- ASSIGNMENT:
Please copy the data below exactly, from its first line through the line holding "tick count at", and skip the pictures.
• • • •
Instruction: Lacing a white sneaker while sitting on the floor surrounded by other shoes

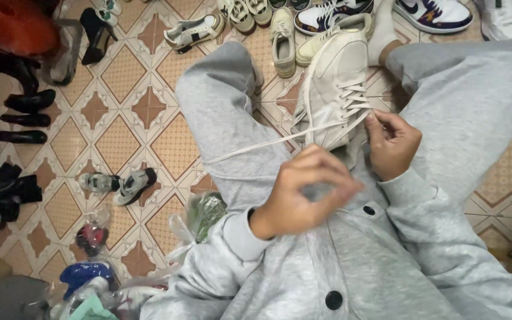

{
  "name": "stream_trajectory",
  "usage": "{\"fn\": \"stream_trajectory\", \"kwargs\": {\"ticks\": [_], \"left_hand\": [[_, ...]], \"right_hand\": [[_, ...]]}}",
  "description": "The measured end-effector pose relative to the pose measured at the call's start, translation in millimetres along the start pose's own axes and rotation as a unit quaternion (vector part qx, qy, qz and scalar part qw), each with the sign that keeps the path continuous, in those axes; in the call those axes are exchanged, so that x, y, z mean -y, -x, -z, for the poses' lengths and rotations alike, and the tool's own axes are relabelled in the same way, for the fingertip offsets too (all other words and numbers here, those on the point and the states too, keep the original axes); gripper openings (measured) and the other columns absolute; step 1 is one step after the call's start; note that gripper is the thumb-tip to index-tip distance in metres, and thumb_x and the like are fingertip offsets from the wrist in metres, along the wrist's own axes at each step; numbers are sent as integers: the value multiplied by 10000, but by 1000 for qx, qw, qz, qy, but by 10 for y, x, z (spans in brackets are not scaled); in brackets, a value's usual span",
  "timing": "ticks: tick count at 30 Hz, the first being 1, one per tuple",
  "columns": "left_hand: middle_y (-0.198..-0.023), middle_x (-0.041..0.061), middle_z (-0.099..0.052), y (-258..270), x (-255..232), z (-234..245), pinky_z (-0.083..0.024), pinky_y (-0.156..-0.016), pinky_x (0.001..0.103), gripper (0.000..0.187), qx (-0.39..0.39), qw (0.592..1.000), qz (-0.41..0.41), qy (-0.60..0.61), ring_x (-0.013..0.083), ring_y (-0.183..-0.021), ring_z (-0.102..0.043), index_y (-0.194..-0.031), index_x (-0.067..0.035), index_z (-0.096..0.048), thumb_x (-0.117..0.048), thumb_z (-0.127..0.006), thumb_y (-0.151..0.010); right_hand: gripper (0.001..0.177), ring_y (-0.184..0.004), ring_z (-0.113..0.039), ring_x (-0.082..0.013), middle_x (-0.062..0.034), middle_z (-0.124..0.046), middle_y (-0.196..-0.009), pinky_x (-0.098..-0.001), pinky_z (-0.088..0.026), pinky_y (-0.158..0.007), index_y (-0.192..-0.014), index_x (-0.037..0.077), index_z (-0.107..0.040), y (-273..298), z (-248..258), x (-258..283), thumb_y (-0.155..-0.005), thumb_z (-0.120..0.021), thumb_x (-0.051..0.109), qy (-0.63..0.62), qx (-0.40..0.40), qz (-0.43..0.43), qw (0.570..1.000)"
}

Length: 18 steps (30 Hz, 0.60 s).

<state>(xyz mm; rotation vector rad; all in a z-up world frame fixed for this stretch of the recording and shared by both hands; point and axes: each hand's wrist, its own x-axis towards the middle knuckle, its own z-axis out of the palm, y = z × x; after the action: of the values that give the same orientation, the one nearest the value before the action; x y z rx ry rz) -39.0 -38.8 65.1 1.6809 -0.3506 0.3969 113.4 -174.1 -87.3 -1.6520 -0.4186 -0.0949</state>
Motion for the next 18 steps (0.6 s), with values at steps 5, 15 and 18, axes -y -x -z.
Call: {"fn": "stream_trajectory", "kwargs": {"ticks": [5,15,18], "left_hand": [[-775,77,-717,540,1183,82,-539,-735,362,137,-210,917,293,-168,239,-805,-703,-919,-122,-731,-252,-731,-961],[-982,106,-591,394,1617,231,-524,-888,399,513,-207,924,319,-49,247,-993,-605,-1254,-74,-569,-398,-787,-922],[-1162,102,-531,263,1707,314,-457,-1014,397,585,-163,935,303,81,224,-1105,-518,-1403,-42,-501,-394,-711,-986]], "right_hand": [[73,-651,-543,-46,-108,-677,-754,-239,-483,-534,-1115,-30,-775,55,-55,-78,-1051,-773,4,-43,-33,-43,998],[84,-485,-544,-103,-111,-628,-691,-236,-449,-431,-1102,-33,-736,-48,34,-291,-1062,-718,40,-120,-23,-70,990],[96,-474,-566,-91,-87,-634,-693,-211,-464,-411,-1087,-2,-739,-101,30,-310,-1052,-710,83,-155,-15,-94,983]]}}
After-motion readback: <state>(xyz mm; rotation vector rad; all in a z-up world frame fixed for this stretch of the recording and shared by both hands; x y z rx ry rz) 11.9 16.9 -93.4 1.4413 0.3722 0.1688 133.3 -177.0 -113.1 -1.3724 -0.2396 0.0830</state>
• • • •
- SOLUTION TO THE PROBLEM:
Instruction: Lacing a white sneaker while sitting on the floor surrounded by other shoes


{
  "name": "stream_trajectory",
  "usage": "{\"fn\": \"stream_trajectory\", \"kwargs\": {\"ticks\": [_], \"left_hand\": [[_, ...]], \"right_hand\": [[_, ...]]}}",
  "description": "The measured end-effector pose relative to the pose measured at the call's start, translation in millimetres along the start pose's own axes and rotation as a unit quaternion (vector part qx, qy, qz and scalar part qw), each with the sign that keeps the path continuous, in those axes; in the call those axes are exchanged, so that x, y, z mean -y, -x, -z, for the poses' lengths and rotations alike, and the tool's own axes are relabelled in the same way, for the fingertip offsets too (all other words and numbers here, those on the point and the states too, keep the original axes); gripper openings (measured) and the other columns absolute; step 1 is one step after the call's start; note that gripper is the thumb-tip to index-tip distance in metres, and thumb_x and the like are fingertip offsets from the wrist in metres, along the wrist's own axes at each step; numbers are sent as integers: the value multiplied by 10000, but by 1000 for qx, qw, qz, qy, but by 10 for y, x, z (spans in brackets are not scaled); in brackets, a value's usual span",
  "timing": "ticks: tick count at 30 Hz, the first being 1, one per tuple",

For this exercise, nothing further remains to be done.